Most Appealing New Music Program: Berkeley Symphony, Musica de Amor
Here’s something unusual: a concert with two 21st-century works and one less-frequently-performed 20th-century work, all of which should please most of the audience. The evening begins with a yet-unnamed premiere by the Mexican composer Enrico Chapela, whose music describing a soccer match (Inguesu) entertained listeners last year at the Cabrillo Festival in Santa Cruz. His jazz-folk-classical-fusion style can be sampled online. Those who missed Peter Lieberson’s romantic and touching Neruda Songs, which I previewed earlier this summer for the Festival del Sole, will have a chance to hear it sung by the young, Juilliard-trained mezzo-soprano Rachel Calloway. She will also lend her voice, which one critic described as “sumptuous,” to sultry lines in the El Amor Brujo (Love, the magician) suite by the Spanish composer Manuel de Falla.
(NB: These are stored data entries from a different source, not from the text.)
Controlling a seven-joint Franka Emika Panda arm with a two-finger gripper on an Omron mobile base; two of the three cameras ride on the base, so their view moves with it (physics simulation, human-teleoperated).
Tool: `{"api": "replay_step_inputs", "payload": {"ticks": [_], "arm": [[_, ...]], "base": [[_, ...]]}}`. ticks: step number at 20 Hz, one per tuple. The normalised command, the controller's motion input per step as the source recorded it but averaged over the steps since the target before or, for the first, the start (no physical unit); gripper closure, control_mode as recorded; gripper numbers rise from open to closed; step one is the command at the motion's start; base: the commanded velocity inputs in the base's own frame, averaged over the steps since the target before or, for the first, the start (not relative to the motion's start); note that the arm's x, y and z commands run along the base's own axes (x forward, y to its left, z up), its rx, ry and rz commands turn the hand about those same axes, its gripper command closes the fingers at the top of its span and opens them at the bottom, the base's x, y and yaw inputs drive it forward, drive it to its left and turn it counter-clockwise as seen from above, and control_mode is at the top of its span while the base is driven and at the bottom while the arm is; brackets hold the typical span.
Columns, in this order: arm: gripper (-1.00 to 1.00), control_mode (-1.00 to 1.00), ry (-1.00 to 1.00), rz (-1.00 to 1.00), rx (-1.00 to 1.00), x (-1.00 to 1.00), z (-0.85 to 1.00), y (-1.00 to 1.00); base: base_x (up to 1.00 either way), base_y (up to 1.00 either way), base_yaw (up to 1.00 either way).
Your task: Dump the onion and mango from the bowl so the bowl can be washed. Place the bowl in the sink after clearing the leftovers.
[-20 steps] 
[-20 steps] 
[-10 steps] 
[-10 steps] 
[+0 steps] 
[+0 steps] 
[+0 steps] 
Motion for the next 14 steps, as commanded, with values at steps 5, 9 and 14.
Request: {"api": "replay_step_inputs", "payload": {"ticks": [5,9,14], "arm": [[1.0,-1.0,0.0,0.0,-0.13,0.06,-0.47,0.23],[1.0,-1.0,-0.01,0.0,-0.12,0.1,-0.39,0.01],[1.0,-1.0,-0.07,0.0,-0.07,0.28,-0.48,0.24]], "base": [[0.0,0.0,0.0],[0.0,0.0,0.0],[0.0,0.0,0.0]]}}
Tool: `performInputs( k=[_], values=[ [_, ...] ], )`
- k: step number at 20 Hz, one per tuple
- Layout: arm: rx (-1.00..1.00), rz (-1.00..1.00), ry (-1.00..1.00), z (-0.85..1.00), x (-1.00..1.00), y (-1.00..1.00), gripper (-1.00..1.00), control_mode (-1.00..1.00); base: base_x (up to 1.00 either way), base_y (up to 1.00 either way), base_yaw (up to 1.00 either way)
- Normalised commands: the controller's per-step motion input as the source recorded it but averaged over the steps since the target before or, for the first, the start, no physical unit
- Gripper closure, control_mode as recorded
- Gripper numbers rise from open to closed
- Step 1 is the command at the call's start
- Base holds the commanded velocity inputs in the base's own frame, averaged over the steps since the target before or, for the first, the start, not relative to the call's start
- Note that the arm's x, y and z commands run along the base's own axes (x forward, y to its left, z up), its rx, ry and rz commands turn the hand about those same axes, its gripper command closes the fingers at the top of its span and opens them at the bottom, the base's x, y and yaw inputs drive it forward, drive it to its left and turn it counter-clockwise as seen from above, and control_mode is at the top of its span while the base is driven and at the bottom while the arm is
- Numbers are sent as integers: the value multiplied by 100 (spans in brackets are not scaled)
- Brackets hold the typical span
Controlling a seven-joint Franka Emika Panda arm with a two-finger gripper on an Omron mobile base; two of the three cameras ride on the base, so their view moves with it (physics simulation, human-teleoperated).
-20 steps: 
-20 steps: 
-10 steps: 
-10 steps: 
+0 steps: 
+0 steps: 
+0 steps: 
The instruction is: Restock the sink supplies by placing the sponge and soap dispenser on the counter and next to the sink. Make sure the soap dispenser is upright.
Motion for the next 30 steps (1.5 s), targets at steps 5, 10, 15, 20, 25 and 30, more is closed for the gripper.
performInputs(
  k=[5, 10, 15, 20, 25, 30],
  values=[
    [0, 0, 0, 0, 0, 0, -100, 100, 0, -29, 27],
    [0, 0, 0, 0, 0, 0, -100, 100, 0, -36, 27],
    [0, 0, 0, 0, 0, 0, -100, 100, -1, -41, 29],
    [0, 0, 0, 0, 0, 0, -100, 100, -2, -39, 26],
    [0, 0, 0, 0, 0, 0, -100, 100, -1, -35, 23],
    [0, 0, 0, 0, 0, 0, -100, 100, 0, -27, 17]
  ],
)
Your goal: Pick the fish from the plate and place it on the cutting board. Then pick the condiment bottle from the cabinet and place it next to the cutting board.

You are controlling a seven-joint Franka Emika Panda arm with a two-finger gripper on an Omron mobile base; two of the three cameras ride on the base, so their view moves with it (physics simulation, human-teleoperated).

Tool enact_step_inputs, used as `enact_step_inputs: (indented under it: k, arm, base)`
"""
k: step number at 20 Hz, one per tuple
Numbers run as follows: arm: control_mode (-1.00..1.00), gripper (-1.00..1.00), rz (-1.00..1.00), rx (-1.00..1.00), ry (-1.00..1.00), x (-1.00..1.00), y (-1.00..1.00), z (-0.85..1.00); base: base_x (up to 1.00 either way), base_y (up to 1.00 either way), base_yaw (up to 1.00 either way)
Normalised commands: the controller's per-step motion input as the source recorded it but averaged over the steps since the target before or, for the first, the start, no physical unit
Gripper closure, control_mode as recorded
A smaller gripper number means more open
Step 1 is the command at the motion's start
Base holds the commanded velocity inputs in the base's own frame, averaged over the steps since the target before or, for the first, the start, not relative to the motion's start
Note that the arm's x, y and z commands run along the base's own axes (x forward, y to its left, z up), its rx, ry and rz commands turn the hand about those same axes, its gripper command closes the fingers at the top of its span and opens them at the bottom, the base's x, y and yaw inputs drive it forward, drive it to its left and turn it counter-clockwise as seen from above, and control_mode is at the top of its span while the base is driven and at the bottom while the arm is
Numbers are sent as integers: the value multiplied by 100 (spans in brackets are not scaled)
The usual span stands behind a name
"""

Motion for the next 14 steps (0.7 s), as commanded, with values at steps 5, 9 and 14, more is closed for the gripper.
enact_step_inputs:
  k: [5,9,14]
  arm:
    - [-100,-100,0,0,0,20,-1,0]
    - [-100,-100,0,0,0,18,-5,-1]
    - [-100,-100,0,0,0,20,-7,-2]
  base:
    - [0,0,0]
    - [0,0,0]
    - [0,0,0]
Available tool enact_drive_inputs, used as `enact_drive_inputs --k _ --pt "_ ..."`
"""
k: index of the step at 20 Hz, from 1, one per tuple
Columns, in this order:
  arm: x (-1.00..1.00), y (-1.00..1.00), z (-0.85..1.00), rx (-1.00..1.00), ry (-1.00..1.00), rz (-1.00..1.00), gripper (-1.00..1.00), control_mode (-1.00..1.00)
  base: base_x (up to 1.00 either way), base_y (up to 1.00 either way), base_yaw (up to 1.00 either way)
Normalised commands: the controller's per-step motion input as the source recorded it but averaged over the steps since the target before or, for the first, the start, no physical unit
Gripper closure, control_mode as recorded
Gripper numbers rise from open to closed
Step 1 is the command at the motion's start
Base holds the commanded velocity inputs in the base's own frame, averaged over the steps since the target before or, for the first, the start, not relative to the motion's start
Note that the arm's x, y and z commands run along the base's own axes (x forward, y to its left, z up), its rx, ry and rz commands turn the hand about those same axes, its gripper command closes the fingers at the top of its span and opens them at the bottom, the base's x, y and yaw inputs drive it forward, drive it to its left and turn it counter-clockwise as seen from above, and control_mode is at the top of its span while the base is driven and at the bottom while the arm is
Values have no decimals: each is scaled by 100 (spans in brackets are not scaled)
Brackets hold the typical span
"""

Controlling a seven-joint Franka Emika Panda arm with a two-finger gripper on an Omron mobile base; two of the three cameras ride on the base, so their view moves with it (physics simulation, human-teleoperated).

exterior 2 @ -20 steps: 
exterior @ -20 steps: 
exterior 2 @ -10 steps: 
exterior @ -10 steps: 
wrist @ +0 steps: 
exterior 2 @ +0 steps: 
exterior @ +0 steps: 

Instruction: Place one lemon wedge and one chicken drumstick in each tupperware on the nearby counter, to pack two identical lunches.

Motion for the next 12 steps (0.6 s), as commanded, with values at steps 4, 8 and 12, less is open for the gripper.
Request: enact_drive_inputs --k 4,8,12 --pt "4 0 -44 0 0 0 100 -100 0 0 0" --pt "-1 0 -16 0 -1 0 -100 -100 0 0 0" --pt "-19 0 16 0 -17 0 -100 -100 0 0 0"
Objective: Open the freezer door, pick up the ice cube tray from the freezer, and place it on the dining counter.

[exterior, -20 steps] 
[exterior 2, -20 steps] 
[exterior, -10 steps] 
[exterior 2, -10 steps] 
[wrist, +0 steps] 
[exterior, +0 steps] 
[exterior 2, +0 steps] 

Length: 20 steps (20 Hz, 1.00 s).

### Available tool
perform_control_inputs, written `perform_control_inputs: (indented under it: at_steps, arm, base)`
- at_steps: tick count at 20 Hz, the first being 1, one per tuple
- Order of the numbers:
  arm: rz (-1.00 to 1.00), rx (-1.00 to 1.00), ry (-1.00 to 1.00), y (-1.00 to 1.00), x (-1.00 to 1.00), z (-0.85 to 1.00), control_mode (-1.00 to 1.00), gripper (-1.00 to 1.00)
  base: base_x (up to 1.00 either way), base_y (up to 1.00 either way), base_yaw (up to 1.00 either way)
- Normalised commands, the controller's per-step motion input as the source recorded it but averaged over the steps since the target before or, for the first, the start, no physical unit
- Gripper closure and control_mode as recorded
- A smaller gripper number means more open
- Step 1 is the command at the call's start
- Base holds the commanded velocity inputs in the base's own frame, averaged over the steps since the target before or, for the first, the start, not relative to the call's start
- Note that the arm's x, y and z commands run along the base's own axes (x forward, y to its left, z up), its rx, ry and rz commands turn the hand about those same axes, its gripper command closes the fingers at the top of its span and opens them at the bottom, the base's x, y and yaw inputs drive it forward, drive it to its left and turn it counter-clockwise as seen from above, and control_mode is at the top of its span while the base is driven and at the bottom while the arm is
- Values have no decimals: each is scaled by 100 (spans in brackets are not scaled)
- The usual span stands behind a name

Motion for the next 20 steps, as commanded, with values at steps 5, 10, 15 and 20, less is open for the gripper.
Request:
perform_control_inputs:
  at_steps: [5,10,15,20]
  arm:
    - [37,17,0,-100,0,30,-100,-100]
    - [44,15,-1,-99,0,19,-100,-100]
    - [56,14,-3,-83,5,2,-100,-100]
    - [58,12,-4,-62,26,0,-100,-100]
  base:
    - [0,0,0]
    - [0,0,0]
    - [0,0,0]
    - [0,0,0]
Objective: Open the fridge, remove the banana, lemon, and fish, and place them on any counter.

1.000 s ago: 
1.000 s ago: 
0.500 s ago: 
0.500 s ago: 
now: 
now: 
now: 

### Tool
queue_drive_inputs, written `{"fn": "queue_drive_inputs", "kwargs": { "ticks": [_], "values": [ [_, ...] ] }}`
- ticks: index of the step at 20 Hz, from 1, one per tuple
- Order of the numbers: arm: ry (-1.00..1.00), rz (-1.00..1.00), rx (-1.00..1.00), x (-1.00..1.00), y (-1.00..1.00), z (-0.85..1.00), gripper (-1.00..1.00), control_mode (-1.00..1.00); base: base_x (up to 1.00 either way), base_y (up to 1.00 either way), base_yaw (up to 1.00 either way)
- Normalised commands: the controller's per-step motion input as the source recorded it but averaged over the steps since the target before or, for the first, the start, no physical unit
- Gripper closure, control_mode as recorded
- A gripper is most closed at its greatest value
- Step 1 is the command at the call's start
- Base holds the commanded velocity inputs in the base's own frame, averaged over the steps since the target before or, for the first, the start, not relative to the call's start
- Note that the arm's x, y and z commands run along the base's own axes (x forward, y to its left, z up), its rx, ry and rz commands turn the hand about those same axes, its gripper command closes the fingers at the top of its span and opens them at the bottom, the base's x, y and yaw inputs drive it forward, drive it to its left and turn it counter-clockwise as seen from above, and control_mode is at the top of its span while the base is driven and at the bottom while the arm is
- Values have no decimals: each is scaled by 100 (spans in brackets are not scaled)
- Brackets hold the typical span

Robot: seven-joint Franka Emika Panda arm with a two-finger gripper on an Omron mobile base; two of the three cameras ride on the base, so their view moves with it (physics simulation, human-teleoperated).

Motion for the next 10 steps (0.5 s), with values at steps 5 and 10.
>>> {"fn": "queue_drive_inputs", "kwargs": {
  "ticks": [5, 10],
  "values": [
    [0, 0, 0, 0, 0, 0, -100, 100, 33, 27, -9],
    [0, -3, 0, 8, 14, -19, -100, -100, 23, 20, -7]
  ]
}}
Joana Carneiro conducts the Berkeley Symphony Dec. 2, 8 p.m., Zellerbach Hall, UC Berkeley.
Honorable Mentions
The Marin Symphony offers an attractive program in November. Along with Tchaikovsky’s Fourth Symphony, you’ll hear a premiere by in-demand Israeli composer Avnar Dorman, plus William Walton’s urbane and melodic Viola Concerto.
The California Symphony ties in to the Bedford Gallery’s exhibition of New Deal art in Walnut Creek’s Lesher Center for the Arts. The Oct. 3 concert will feature music from the WPA’s Federal Music Project, as recently described in SFCV’s Music News.
Two choral concerts present pleasing, unusual fare: the San Francisco Symphony’s performance of John Adams’ El Niño (Dec. 2-4), and the Peninsula Symphony’s performance (Nov. 19-20) at Stanford University of Ralph Vaughan Williams’ Hodie.
Finally, if you can persuade someone to ride with you to the Santa Cruz Symphony on Oct. 2 or 3, you can both hear two of the most popular works in the repertory, Holst’s Planets and Gershwin’s Rhapsody in Blue. That concert begins with the relatively rarely heard Batuque by one-hit-wonder Oscar Lorenzo Fernández, a number guaranteed to get hearts pumping and bodies twitching.